In support of this explanation is the fact that less than 2% of recorded infections up to April 2, 2020, were among adolescents. While 60% of pediatric cases were among those aged 10-17 years, the number rose remarkably until there were over four million cases in children under the age of 18 by June 24, 2021. This is comparable to the 2,500 cases that had been reported on April 2, 2020.

Accounting for exceptions

In the current study, an increased prevalence of COVID-19 cases among older people as compared to adolescents was reported in the three states of South Dakota, Michigan, and Pennsylvania. South Dakota, for example, was home to a large motorcycle rally in the town of Sturgis from August 7 to August 16, 2020, with over half a million bikers pouring into town.

The residents of Sturgis, South Dakota generally did not follow mask or social distance guidelines; therefore, a predictable wave of COVID-19 cases followed the event. Most of these cases were among adults, which reversed the trend in this study that the prevalence was higher among 10-19-year-olds compared to older people.

In Michigan and Pennsylvania, election rallies held by former President Donald Trump, again without mask use or social distancing, were the cause of the surges in COVID-19 cases among older adults. While other states also had similar rallies, the number was remarkably higher in these two states, with 15 and 11 rallies, respectively.

What are the implications?

The Real-time Assessment of Community Transmission-1 (REACT-1) United Kingdom study at Imperial College London reported similar trends, with children aged 5-12 and young adults between the ages of 18-24 outnumbering adults aged 65 years or more by fivefold in test positivity.
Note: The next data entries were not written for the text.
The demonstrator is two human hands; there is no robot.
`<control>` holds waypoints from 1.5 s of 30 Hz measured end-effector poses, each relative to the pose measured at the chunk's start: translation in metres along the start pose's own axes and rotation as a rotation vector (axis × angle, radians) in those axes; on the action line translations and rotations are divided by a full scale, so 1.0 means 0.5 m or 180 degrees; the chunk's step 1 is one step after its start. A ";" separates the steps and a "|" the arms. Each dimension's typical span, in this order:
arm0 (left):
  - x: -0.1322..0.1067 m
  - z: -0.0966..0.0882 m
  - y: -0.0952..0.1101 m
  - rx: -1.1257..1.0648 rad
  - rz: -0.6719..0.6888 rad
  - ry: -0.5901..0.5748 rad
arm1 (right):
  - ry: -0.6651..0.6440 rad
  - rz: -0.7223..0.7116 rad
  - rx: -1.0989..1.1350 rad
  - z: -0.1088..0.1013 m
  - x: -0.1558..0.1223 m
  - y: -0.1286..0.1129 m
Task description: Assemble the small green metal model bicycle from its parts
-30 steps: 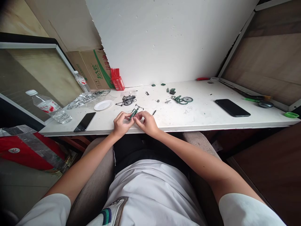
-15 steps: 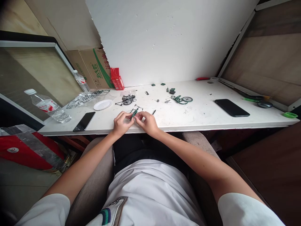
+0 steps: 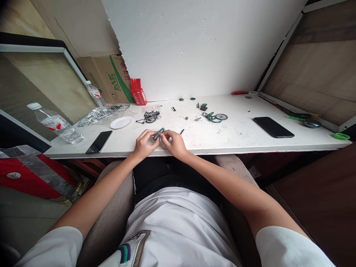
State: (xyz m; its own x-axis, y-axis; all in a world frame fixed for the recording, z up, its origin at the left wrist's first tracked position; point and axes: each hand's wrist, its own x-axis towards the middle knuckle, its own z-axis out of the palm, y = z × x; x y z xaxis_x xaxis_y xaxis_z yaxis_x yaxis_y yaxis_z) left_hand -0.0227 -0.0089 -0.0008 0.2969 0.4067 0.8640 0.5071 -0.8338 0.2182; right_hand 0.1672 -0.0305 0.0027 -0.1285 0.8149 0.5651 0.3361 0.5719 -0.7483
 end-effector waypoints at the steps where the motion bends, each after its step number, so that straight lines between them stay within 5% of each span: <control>1: -0.001 0.001 0.000 0.0005 0.0002 0.0009 | -0.0008 0.0015 -0.0026 0.000 0.000 -0.002; 45: -0.017 0.003 -0.013 0.0299 0.0057 -0.0045 | -0.0233 -0.0017 -0.0083 -0.002 -0.002 -0.008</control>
State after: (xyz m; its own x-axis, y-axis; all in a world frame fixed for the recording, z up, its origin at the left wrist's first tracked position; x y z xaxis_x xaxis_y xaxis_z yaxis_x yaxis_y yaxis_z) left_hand -0.0272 -0.0063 -0.0105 0.3178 0.3979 0.8607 0.5751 -0.8025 0.1586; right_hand 0.1669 -0.0335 0.0057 -0.1979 0.8171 0.5415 0.3592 0.5744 -0.7355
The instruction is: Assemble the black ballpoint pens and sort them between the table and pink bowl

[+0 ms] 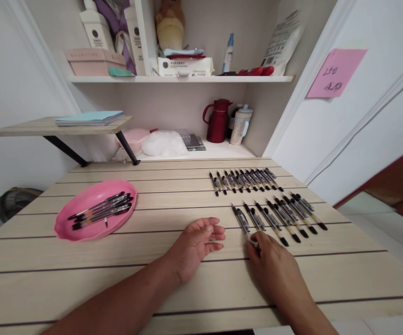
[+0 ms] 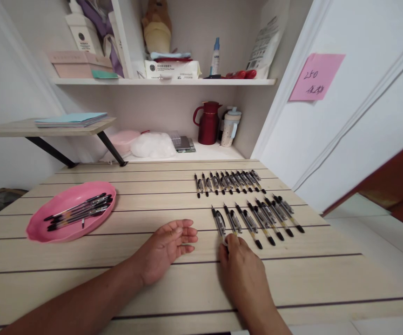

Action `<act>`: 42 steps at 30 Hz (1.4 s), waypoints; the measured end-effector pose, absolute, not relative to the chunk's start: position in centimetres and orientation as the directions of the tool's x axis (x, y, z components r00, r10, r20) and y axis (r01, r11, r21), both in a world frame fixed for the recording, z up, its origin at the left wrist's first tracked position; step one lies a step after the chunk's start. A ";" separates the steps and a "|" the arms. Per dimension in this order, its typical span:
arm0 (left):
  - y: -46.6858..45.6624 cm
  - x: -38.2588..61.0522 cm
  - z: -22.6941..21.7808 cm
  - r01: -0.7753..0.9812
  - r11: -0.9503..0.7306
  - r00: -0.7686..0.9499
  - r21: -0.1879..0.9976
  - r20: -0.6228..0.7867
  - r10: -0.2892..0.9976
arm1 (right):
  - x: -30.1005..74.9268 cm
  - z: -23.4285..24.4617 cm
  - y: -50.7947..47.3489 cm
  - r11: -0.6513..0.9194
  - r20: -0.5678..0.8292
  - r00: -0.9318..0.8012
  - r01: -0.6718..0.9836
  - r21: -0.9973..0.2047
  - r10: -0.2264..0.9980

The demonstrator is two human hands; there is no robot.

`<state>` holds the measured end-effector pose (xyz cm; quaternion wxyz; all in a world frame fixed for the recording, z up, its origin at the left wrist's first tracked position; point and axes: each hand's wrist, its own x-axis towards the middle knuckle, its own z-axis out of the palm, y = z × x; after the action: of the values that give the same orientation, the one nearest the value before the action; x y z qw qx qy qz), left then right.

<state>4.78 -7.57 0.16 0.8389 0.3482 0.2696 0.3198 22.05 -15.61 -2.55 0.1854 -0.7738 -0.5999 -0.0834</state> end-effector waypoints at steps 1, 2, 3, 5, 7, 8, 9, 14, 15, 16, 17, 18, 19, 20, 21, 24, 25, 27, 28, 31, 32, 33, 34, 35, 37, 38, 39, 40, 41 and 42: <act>-7.6 4.8 0.2 -0.348 0.552 0.651 0.758 -0.229 0.724 | 22.1 -2.6 -15.6 -0.214 0.353 0.269 0.959 -0.186 0.896; -7.6 4.8 0.1 -0.347 0.551 0.653 0.759 -0.227 0.723 | 22.1 -2.6 -15.6 -0.217 0.352 0.272 0.958 -0.187 0.896; -7.6 4.7 0.1 -0.346 0.549 0.655 0.761 -0.223 0.722 | 22.1 -2.6 -15.6 -0.222 0.348 0.276 0.957 -0.187 0.896; -7.6 4.7 0.1 -0.347 0.545 0.659 0.763 -0.215 0.721 | 22.1 -2.6 -15.6 -0.229 0.337 0.282 0.955 -0.190 0.898; -7.5 4.7 0.0 -0.348 0.543 0.660 0.764 -0.211 0.721 | 22.2 -2.5 -15.6 -0.229 0.328 0.283 0.954 -0.194 0.901; -7.5 4.7 0.0 -0.348 0.543 0.660 0.764 -0.211 0.721 | 22.2 -2.5 -15.6 -0.231 0.326 0.286 0.953 -0.196 0.901; -7.5 4.7 0.1 -0.348 0.543 0.658 0.765 -0.212 0.722 | 22.2 -2.5 -15.6 -0.235 0.324 0.289 0.952 -0.197 0.901; -7.6 4.7 0.2 -0.347 0.539 0.651 0.768 -0.217 0.728 | 22.3 -2.5 -15.6 -0.251 0.324 0.302 0.949 -0.190 0.897; -7.6 4.7 0.2 -0.348 0.538 0.651 0.768 -0.216 0.728 | 22.3 -2.5 -15.6 -0.253 0.325 0.303 0.949 -0.188 0.896; -7.5 4.7 0.2 -0.349 0.538 0.651 0.767 -0.214 0.728 | 22.3 -2.5 -15.6 -0.255 0.324 0.305 0.949 -0.186 0.896; -7.5 4.8 0.1 -0.350 0.539 0.652 0.767 -0.214 0.727 | 22.3 -2.4 -15.6 -0.256 0.323 0.305 0.948 -0.186 0.896; -7.5 4.8 0.1 -0.351 0.539 0.653 0.765 -0.213 0.727 | 22.3 -2.4 -15.6 -0.255 0.320 0.305 0.948 -0.188 0.897; -7.5 4.8 0.1 -0.351 0.540 0.654 0.765 -0.213 0.726 | 22.3 -2.4 -15.6 -0.253 0.318 0.304 0.948 -0.192 0.898; -7.5 4.8 0.1 -0.352 0.539 0.653 0.765 -0.212 0.727 | 22.3 -2.4 -15.6 -0.252 0.315 0.304 0.948 -0.196 0.899; -7.5 4.7 0.1 -0.353 0.539 0.653 0.765 -0.212 0.727 | 22.3 -2.4 -15.6 -0.253 0.315 0.306 0.947 -0.199 0.898; -7.6 4.7 0.2 -0.348 0.538 0.655 0.768 -0.212 0.725 | 22.3 -2.3 -15.8 -0.259 0.337 0.316 0.944 -0.204 0.887; -7.6 4.6 0.3 -0.343 0.536 0.657 0.771 -0.211 0.724 | 22.3 -2.3 -15.9 -0.254 0.356 0.313 0.946 -0.203 0.881; -7.5 4.5 0.4 -0.327 0.522 0.662 0.788 -0.204 0.721 | 22.0 -2.3 -16.2 -0.223 0.405 0.290 0.953 -0.205 0.867; -7.5 4.5 0.4 -0.313 0.508 0.662 0.802 -0.199 0.723 | 21.7 -2.2 -16.4 -0.200 0.429 0.274 0.957 -0.209 0.861; -7.0 4.3 0.7 -0.245 0.423 0.641 0.872 -0.182 0.746 | 20.2 -2.2 -16.8 -0.080 0.465 0.177 0.972 -0.221 0.868; -6.8 4.2 0.9 -0.206 0.371 0.616 0.906 -0.174 0.768 | 19.5 -2.2 -16.9 -0.029 0.462 0.130 0.975 -0.218 0.877; -6.4 3.9 1.2 -0.154 0.302 0.586 0.941 -0.159 0.795 | 18.9 -2.2 -16.9 0.019 0.455 0.081 0.977 -0.211 0.887; -6.0 3.6 1.6 -0.086 0.214 0.549 0.973 -0.133 0.825 | 18.3 -2.2 -17.0 0.059 0.444 0.037 0.978 -0.201 0.895; -5.5 3.1 2.2 0.002 0.105 0.511 0.994 -0.091 0.855 | 17.9 -2.2 -17.0 0.089 0.435 0.003 0.978 -0.191 0.901; -4.2 1.4 3.5 0.228 -0.170 0.457 0.959 0.049 0.888 | 17.3 -2.3 -17.0 0.113 0.425 -0.025 0.977 -0.182 0.905; -3.4 0.2 4.3 0.359 -0.318 0.447 0.878 0.137 0.884 | 17.1 -2.4 -17.0 0.119 0.426 -0.031 0.976 -0.183 0.904; -2.6 -1.2 5.0 0.501 -0.447 0.450 0.741 0.219 0.866 | 17.1 -2.4 -16.9 0.122 0.429 -0.032 0.975 -0.185 0.903; -1.8 -2.8 5.6 0.649 -0.510 0.442 0.565 0.266 0.857 | 17.1 -2.4 -16.9 0.124 0.430 -0.033 0.975 -0.186 0.902; -0.9 -4.5 6.1 0.778 -0.487 0.405 0.395 0.277 0.871 | 17.2 -2.5 -16.9 0.124 0.429 -0.034 0.975 -0.183 0.902; -0.1 -6.3 6.5 0.874 -0.414 0.352 0.252 0.259 0.900 | 17.3 -2.5 -16.9 0.123 0.427 -0.036 0.976 -0.177 0.904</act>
<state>-6.27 -0.13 6.49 0.0348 0.8213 0.5400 0.1806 17.28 -16.90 -2.47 0.2234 -0.6572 -0.7152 -0.0814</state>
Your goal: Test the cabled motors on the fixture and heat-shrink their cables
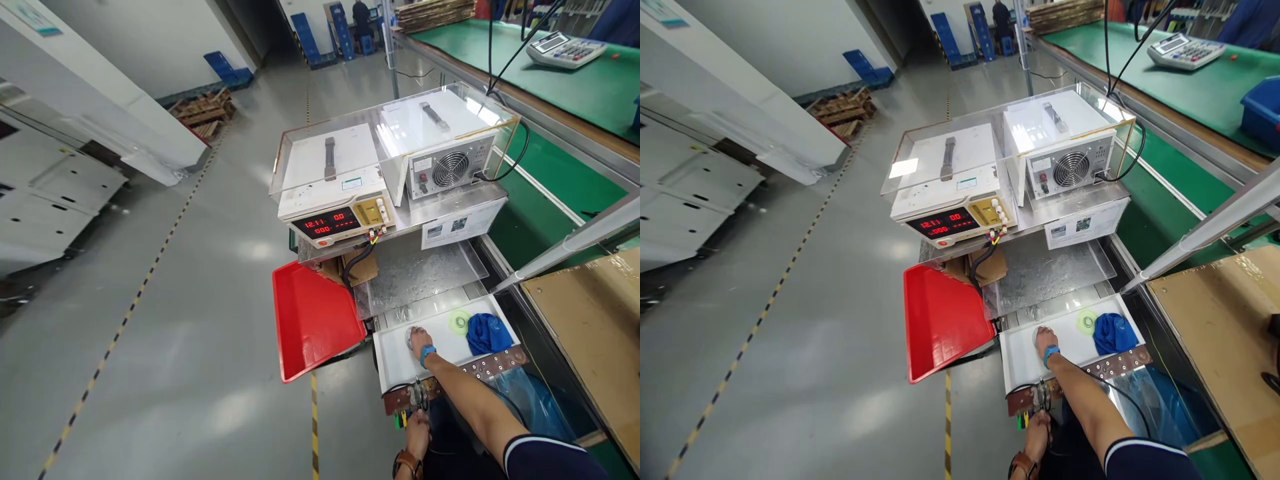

This rise in infection rates has been largely attributed to the Delta variant; however, the authors of the current study disagree.

Our findings indicate that the high prevalence in adolescents and youth is not a novel phenomenon and was present with the wildtype strain.”

In fact, the authors attribute the much bigger difference described in the United Kingdom study to the rollout of vaccines over the past several months that were primarily available only for older adults, thereby reducing their rates of positivity.

The fact that the Delta variant is much more infectious and potentially causes more severe disease, coupled with evidence that COVID-19 is more common among older teenagers and young adults than older adults, should be considered carefully by public health officials who are guiding national policies.

*Important Notice

medRxiv publishes preliminary scientific reports that are not peer-reviewed and, therefore, should not be regarded as conclusive, guide clinical practice/health-related behavior, or treated as established information.